→ Exercise:
Count all lines holding "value" in the data below and say the number, nothing more.

→ Collected material:
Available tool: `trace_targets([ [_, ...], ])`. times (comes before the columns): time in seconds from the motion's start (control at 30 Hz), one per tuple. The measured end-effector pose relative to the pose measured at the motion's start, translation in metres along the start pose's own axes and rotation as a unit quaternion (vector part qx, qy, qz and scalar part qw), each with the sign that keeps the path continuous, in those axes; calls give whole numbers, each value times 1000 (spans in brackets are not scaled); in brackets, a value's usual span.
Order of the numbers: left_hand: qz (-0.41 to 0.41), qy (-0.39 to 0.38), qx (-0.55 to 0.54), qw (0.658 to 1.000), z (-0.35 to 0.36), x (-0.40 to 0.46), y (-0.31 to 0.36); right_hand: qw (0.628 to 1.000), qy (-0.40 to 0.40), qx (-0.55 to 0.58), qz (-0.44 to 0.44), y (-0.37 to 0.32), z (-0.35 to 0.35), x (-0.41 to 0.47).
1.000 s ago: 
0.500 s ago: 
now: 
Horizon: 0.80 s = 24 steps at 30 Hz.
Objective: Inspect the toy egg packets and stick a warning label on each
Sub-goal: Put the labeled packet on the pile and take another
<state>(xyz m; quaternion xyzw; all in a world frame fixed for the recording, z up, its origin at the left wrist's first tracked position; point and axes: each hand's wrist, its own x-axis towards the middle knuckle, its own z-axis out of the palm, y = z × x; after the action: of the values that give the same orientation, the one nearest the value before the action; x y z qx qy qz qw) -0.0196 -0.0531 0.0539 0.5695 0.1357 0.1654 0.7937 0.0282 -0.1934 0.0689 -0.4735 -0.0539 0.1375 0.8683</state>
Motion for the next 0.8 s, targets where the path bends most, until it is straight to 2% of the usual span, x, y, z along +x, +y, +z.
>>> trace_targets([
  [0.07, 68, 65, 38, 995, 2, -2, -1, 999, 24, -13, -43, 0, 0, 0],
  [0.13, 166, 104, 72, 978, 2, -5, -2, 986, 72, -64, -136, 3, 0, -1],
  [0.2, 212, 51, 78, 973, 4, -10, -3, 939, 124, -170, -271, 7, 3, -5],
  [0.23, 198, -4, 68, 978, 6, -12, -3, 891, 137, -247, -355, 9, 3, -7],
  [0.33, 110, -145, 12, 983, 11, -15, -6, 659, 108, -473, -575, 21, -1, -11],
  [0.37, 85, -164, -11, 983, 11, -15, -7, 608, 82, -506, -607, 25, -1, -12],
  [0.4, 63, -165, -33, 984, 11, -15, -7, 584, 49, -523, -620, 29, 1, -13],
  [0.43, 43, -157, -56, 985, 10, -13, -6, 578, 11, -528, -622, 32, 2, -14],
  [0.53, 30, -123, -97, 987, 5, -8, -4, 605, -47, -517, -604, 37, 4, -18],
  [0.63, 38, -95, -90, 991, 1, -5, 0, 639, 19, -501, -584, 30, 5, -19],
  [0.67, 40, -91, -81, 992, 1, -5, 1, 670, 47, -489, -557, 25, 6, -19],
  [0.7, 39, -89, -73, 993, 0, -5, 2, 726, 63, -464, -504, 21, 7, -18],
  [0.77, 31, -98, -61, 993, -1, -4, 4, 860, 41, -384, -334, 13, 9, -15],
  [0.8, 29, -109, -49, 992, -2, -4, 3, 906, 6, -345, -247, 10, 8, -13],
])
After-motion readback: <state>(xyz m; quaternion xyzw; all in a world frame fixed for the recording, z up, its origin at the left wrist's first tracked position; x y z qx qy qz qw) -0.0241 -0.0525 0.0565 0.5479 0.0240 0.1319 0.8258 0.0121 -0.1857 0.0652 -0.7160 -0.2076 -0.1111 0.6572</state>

→ Task output:
2